The Barbell Pullover is a compound exercise that primarily targets the chest, back, and triceps. It also engages the shoulders and core muscles.
How to perform
To perform the Barbell Pullover, follow these step-by-step instructions:1. Lie flat on a workout bench with your feet flat on the floor.
2. Hold a barbell with an overhand grip, slightly wider than shoulder-width apart.
3. Extend your arms straight above your chest, keeping a slight bend in your elbows.
4. Inhale and slowly lower the barbell back towards your head in a controlled motion, keeping your arms straight and maintaining a slight bend in your elbows.
5. Once the barbell is parallel to the floor or near it, pause for a moment and then exhale as you slowly bring the barbell back to the starting position.
6. Repeat for the desired number of repetitions.

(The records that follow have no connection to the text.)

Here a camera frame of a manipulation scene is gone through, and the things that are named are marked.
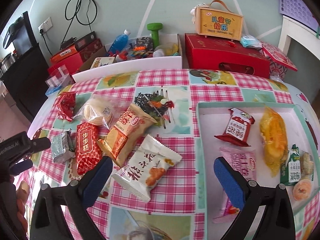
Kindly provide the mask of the person's left hand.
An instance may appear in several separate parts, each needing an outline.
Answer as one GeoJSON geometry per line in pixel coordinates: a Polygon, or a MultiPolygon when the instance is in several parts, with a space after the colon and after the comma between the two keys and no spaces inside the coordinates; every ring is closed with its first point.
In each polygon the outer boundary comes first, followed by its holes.
{"type": "Polygon", "coordinates": [[[25,214],[25,205],[27,203],[29,194],[30,194],[30,186],[26,181],[22,180],[16,191],[16,199],[17,199],[17,218],[21,223],[24,233],[27,233],[28,231],[28,222],[25,219],[24,214],[25,214]]]}

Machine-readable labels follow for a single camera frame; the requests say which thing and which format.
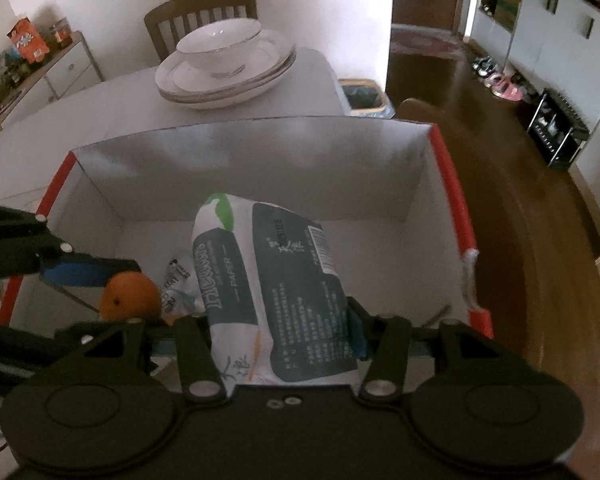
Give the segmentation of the white wall cabinets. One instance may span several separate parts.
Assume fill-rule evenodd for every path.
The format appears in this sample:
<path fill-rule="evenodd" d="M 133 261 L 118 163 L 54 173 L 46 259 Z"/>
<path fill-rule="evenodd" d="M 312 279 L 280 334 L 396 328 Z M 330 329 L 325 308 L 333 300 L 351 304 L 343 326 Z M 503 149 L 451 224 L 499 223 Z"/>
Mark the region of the white wall cabinets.
<path fill-rule="evenodd" d="M 512 28 L 477 10 L 470 39 L 534 88 L 560 92 L 580 114 L 592 136 L 576 171 L 600 231 L 600 11 L 585 0 L 521 0 Z"/>

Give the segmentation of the orange fruit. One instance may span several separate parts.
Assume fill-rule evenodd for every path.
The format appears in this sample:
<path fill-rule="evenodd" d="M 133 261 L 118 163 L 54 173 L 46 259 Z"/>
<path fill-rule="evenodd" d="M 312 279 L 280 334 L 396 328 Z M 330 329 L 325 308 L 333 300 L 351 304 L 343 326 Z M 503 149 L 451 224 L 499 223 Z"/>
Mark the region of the orange fruit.
<path fill-rule="evenodd" d="M 102 292 L 99 314 L 105 322 L 129 318 L 156 318 L 161 314 L 160 290 L 142 272 L 125 271 L 114 275 Z"/>

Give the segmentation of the waste bin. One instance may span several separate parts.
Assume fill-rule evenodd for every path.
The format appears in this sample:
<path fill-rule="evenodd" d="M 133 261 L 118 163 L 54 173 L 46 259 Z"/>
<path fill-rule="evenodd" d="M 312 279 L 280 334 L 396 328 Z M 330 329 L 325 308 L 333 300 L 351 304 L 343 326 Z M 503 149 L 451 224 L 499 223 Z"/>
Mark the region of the waste bin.
<path fill-rule="evenodd" d="M 389 97 L 373 79 L 340 79 L 339 83 L 352 116 L 391 119 L 396 114 Z"/>

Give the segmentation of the brown wooden chair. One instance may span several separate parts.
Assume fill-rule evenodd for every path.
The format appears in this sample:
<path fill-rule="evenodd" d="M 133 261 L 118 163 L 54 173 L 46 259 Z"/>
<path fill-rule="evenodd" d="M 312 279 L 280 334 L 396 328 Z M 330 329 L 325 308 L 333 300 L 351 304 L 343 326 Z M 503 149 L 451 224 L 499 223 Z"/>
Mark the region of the brown wooden chair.
<path fill-rule="evenodd" d="M 169 0 L 149 11 L 144 23 L 160 61 L 189 32 L 229 18 L 257 18 L 257 0 Z"/>

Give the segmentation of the silver foil wrapper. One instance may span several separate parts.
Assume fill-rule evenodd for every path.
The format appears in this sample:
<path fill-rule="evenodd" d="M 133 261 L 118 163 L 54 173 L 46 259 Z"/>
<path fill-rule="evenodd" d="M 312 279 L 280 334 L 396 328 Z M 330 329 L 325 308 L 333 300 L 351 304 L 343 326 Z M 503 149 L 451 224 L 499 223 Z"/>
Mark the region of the silver foil wrapper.
<path fill-rule="evenodd" d="M 161 301 L 162 312 L 174 318 L 204 315 L 204 302 L 191 255 L 181 254 L 169 261 L 161 286 Z"/>

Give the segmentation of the black shoe rack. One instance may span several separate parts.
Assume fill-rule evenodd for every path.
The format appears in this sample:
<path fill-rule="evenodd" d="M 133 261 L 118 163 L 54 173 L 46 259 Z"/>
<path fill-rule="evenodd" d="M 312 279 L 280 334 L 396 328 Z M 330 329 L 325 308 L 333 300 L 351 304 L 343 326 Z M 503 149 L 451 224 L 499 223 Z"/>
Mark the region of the black shoe rack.
<path fill-rule="evenodd" d="M 527 128 L 547 167 L 568 170 L 591 136 L 577 110 L 557 91 L 545 89 Z"/>

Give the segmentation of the white side cabinet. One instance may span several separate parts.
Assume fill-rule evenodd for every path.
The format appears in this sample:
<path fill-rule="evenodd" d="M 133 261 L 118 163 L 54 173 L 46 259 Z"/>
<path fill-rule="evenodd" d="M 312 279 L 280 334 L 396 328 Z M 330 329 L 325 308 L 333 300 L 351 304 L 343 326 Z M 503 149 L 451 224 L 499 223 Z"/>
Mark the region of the white side cabinet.
<path fill-rule="evenodd" d="M 68 98 L 104 81 L 87 42 L 78 30 L 71 44 L 50 55 L 50 60 L 9 90 L 0 101 L 0 132 L 37 113 L 48 104 Z"/>

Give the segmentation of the stacked white plates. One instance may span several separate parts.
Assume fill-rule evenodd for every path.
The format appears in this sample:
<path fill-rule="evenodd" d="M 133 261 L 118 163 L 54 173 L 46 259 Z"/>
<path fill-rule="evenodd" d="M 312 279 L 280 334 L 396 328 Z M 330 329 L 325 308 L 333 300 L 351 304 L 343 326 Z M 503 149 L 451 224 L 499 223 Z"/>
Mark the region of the stacked white plates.
<path fill-rule="evenodd" d="M 245 103 L 273 89 L 297 59 L 296 45 L 280 32 L 265 29 L 236 74 L 225 78 L 191 66 L 181 53 L 170 54 L 155 72 L 155 85 L 163 99 L 194 110 L 216 110 Z"/>

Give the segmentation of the pink slippers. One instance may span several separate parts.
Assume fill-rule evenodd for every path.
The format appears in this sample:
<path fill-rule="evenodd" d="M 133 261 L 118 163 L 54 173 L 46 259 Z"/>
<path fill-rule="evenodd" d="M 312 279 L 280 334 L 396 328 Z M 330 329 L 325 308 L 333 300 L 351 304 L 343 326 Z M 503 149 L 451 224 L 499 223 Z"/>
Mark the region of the pink slippers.
<path fill-rule="evenodd" d="M 526 89 L 515 84 L 512 78 L 500 75 L 491 84 L 491 93 L 497 98 L 508 102 L 520 102 L 526 97 Z"/>

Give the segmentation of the orange snack bag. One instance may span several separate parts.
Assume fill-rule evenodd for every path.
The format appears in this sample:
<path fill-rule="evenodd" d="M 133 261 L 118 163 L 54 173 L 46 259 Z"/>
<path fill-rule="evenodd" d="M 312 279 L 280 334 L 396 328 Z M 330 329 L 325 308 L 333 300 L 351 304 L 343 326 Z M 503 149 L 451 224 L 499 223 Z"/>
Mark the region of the orange snack bag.
<path fill-rule="evenodd" d="M 19 55 L 29 64 L 42 63 L 50 53 L 50 47 L 28 18 L 16 21 L 7 37 Z"/>

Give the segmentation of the red cardboard box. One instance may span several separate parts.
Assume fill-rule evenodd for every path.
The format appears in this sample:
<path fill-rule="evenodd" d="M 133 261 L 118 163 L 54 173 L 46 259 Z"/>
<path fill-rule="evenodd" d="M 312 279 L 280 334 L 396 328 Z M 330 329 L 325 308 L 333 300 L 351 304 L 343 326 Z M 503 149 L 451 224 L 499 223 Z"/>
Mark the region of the red cardboard box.
<path fill-rule="evenodd" d="M 349 299 L 417 326 L 490 335 L 477 244 L 434 125 L 345 117 L 215 122 L 71 151 L 42 190 L 6 200 L 77 252 L 186 280 L 170 315 L 202 314 L 224 382 L 355 384 Z"/>

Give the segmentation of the white bowl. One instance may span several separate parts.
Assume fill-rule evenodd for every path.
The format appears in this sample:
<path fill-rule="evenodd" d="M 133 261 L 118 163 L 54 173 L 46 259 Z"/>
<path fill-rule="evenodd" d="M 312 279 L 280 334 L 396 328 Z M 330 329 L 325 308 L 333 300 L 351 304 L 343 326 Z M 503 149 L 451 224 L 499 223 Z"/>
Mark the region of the white bowl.
<path fill-rule="evenodd" d="M 229 18 L 189 32 L 176 44 L 176 50 L 193 68 L 228 77 L 246 65 L 261 32 L 262 25 L 255 18 Z"/>

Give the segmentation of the tissue paper pack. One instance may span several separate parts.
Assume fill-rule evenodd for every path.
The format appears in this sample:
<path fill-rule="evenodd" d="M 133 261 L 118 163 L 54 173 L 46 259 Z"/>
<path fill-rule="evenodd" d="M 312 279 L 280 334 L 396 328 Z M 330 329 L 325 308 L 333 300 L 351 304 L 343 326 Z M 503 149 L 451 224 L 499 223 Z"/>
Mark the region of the tissue paper pack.
<path fill-rule="evenodd" d="M 224 193 L 198 210 L 193 260 L 224 386 L 353 385 L 347 300 L 322 227 Z"/>

It is important to keep your core engaged throughout the exercise to stabilize your body and avoid arching your lower back. Start with a lighter weight to ensure proper form and avoid injury.
Equipment required
Barbell
Barbell equipment consists of a long metal bar with weighted plates attached on each end. It is primarily used for strength training exercises like squats, deadlifts, and bench presses. The barbell allows for a wide range of movements that target multiple muscle groups simultaneously, making it a versatile tool for building muscle mass and increasing overall strength. It is commonly used by athletes, bodybuilders, and fitness enthusiasts to improve physical performance and achieve fitness goals.